[Dataset entries]

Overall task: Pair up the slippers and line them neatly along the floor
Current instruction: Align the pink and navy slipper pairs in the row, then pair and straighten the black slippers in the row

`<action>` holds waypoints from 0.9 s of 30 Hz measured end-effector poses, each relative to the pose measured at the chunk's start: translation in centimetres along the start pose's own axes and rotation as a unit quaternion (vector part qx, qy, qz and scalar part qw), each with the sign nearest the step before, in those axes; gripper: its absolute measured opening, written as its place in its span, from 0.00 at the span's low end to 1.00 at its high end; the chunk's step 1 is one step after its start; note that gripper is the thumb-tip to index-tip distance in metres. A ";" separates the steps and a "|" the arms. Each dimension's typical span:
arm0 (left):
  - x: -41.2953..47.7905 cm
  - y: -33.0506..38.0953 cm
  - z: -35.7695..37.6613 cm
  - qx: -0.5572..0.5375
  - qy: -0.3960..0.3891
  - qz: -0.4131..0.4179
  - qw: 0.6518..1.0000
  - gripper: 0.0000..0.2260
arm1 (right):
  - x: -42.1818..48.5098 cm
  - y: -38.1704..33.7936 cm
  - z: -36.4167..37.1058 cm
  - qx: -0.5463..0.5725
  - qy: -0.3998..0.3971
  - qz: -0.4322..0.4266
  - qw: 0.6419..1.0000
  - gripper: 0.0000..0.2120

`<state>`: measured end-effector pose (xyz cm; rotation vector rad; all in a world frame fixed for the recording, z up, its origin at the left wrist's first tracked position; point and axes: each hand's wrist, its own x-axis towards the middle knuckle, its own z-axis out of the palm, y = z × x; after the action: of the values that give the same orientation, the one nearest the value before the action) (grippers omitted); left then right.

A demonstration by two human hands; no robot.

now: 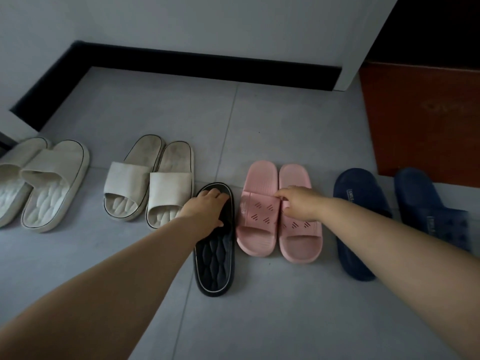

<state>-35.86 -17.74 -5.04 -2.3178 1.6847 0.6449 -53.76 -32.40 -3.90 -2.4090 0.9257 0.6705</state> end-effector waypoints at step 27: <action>-1.1 29.5 -8.1 0.000 0.006 0.236 0.972 0.37 | -37.3 19.9 5.3 0.139 -0.024 0.270 0.952 0.16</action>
<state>-62.05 -29.82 5.25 -1.9228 2.2630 0.7087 -93.66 -24.72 8.99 -1.8863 1.5663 0.7232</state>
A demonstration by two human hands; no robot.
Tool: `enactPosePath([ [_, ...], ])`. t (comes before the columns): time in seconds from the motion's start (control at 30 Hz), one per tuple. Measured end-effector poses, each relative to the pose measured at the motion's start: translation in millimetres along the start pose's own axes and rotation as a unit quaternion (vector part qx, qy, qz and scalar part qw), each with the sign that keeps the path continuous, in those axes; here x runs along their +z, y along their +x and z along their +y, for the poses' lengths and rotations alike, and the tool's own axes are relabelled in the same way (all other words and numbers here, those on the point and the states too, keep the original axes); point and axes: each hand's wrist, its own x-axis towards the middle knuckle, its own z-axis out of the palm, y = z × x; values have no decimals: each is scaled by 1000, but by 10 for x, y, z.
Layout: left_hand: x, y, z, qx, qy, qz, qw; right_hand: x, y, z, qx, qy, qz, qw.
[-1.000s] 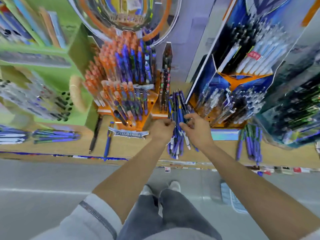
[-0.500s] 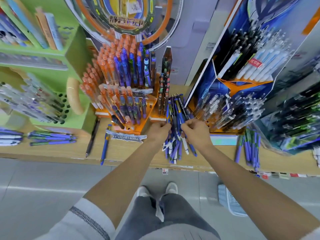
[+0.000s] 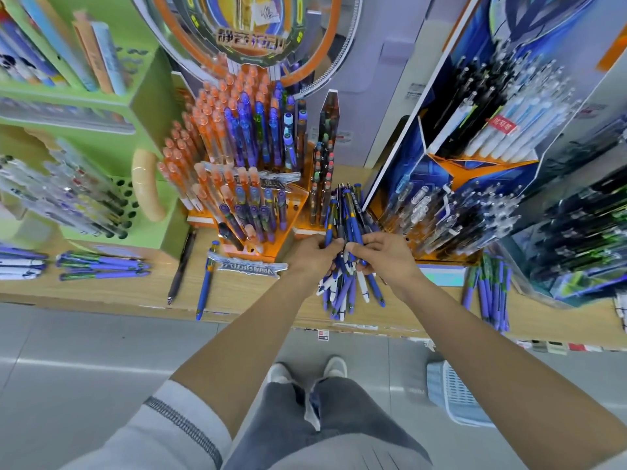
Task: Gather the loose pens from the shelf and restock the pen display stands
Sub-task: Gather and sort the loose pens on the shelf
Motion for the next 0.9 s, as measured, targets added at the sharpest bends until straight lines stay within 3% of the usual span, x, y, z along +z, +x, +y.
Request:
enactPosePath([
  [0.17, 6, 24, 0, -7, -6, 19, 1000, -92, -40, 53, -14, 93, -43, 995],
  [0.47, 57, 13, 11, -4, 7, 36, 999, -93, -67, 154, -42, 45, -73, 995],
  [0.67, 92, -16, 23, 27, -16, 112, 993, -84, -96, 124, -60, 78, -69, 993],
  [0.9, 188, -22, 16, 36, -15, 148, 988, -192, -124, 253, -69, 72, -85, 991],
])
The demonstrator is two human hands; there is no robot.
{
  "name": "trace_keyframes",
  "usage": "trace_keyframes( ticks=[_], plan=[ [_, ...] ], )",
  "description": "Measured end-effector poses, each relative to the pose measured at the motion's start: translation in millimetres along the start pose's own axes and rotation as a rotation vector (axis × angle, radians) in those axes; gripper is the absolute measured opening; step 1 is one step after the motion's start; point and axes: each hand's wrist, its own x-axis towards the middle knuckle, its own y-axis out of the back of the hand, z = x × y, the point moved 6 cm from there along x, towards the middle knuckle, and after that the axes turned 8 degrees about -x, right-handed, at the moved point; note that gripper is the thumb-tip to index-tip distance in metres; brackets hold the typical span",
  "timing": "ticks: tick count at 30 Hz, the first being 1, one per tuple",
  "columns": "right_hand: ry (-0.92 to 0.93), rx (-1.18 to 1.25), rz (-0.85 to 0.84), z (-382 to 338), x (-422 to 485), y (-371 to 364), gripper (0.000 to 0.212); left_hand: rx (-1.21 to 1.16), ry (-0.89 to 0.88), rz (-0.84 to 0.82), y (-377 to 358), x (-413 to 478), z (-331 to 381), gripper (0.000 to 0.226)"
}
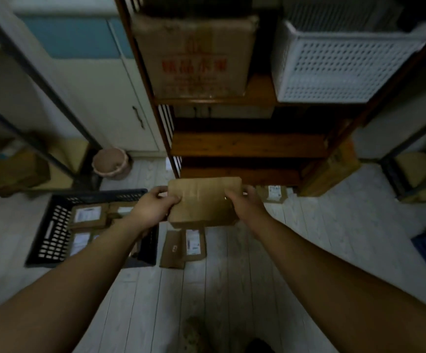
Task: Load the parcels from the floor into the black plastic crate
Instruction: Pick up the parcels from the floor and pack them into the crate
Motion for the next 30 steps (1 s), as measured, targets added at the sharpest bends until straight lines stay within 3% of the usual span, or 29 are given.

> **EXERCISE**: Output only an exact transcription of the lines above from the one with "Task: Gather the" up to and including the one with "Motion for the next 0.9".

> **ANSWER SPACE**:
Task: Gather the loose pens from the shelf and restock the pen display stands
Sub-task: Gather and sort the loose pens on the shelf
Motion for the next 0.9 s, as measured, targets added at the sharpest bends until straight lines stay within 3% of the usual span, x, y, z along +z, +x, +y.

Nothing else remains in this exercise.